Task prompt -
Whenever the string "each" appears in a line below, please copy the line out.

[Records excerpted from a collection]
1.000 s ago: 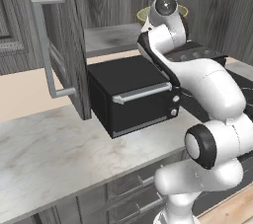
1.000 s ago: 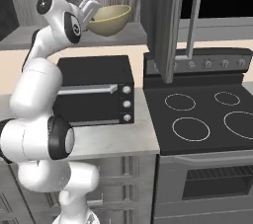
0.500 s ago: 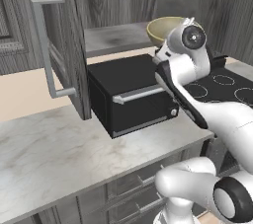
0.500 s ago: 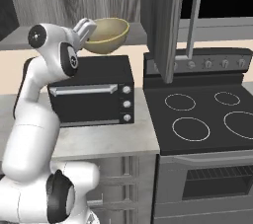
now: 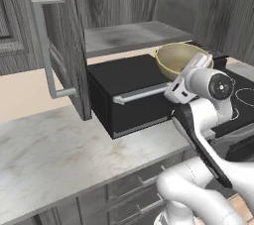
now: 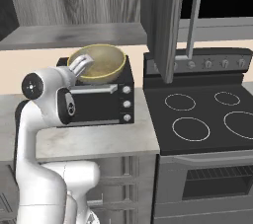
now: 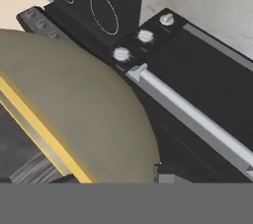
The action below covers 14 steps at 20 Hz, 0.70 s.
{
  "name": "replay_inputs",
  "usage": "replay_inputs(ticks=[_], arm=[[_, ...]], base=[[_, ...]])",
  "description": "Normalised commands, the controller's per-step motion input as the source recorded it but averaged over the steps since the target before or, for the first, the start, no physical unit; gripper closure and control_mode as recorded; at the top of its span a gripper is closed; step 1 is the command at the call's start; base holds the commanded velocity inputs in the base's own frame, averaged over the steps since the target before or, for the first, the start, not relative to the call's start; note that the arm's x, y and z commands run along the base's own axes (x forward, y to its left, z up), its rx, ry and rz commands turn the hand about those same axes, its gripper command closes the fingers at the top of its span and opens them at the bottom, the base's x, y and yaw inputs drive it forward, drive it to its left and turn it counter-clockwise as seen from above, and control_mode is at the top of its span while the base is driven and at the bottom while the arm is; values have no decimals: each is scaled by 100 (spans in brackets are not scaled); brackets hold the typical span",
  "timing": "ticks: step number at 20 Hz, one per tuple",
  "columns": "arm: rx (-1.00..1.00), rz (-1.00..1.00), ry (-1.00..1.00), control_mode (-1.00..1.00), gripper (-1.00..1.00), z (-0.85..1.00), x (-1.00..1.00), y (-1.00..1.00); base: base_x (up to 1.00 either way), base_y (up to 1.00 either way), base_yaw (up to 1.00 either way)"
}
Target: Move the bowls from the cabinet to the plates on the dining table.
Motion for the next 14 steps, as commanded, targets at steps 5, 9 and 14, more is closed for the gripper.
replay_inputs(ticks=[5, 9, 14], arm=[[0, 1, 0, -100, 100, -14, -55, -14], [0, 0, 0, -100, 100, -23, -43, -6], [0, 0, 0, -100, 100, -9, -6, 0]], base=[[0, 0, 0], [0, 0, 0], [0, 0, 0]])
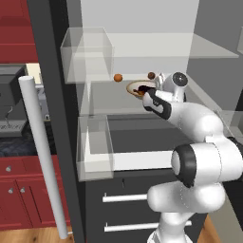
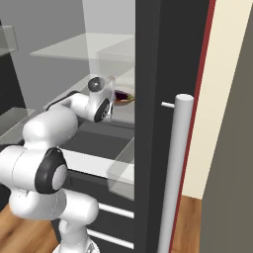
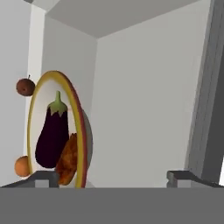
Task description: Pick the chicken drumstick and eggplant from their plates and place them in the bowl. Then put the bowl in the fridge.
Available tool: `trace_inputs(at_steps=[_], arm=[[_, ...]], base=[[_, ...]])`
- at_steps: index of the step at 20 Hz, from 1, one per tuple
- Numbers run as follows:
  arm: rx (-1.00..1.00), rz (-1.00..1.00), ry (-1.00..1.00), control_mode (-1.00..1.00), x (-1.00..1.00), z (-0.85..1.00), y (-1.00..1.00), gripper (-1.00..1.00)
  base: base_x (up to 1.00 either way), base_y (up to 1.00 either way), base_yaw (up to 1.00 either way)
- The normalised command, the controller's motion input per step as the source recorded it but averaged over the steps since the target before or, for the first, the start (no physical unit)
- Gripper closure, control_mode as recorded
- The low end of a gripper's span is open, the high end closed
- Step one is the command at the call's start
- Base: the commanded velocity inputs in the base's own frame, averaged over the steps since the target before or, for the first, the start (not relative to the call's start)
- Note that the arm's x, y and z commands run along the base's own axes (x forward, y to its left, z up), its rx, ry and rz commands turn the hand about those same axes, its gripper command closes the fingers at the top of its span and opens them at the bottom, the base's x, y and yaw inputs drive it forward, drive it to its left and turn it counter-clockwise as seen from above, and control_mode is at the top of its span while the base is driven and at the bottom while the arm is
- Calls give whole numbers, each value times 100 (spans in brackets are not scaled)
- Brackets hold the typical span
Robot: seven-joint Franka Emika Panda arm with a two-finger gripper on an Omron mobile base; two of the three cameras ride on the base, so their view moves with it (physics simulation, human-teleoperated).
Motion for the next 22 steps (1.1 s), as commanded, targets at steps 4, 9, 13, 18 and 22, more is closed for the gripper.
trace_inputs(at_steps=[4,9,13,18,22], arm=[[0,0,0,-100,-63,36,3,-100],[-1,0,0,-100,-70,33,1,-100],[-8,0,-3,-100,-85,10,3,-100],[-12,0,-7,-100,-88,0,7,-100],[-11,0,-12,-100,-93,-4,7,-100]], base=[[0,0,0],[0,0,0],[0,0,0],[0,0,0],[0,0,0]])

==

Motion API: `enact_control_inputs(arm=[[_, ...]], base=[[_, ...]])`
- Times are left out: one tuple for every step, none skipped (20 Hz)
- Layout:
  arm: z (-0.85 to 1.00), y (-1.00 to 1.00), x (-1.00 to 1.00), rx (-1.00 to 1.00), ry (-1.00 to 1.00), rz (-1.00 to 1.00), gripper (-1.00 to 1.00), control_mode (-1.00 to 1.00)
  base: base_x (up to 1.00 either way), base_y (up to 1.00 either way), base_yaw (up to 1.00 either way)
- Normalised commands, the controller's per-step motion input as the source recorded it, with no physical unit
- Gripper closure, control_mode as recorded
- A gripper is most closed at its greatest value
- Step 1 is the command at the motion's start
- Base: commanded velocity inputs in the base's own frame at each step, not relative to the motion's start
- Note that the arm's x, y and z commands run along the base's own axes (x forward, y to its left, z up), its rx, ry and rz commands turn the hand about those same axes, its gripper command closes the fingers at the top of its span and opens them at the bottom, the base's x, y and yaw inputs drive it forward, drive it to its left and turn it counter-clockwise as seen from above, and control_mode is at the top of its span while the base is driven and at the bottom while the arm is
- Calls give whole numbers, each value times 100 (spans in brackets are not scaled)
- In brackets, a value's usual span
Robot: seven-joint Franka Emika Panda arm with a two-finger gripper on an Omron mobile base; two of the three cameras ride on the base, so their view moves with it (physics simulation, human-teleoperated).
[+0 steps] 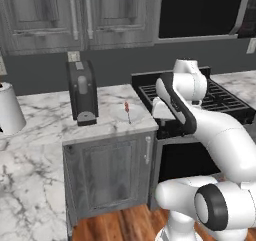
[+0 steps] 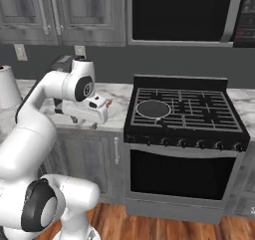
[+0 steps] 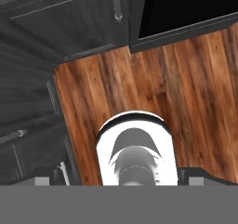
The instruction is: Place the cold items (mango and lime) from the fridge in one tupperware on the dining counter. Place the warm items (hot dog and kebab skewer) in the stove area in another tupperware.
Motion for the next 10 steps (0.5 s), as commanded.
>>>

Task result -
  "description": "Normalised commands, the controller's per-step motion input as the source recorded it but averaged over the steps since the target before or, for the first, the start, no physical unit; gripper closure and control_mode as recorded; at the top of its span a gripper is closed; step 1 is the command at the call's start; base holds the commanded velocity inputs in the base's own frame, averaged over the steps since the target before or, for the first, the start, not relative to the call's start; note that the arm's x, y and z commands run along the base's own axes (x forward, y to its left, z up), its rx, ry and rz commands turn the hand about those same axes, its gripper command closes the fingers at the top of its span and opens them at the bottom, the base's x, y and yaw inputs drive it forward, drive it to its left and turn it counter-clockwise as seen from above, and control_mode is at the top of its span while the base is driven and at the bottom while the arm is; values have no decimals: each is scaled by 100 (spans in brackets are not scaled); brackets hold the typical span",
- Calls give whole numbers, each value times 100 (spans in brackets are not scaled)
- Base: commanded velocity inputs in the base's own frame at each step, not relative to the motion's start
- Calls give whole numbers, each value times 100 (spans in brackets are not scaled)

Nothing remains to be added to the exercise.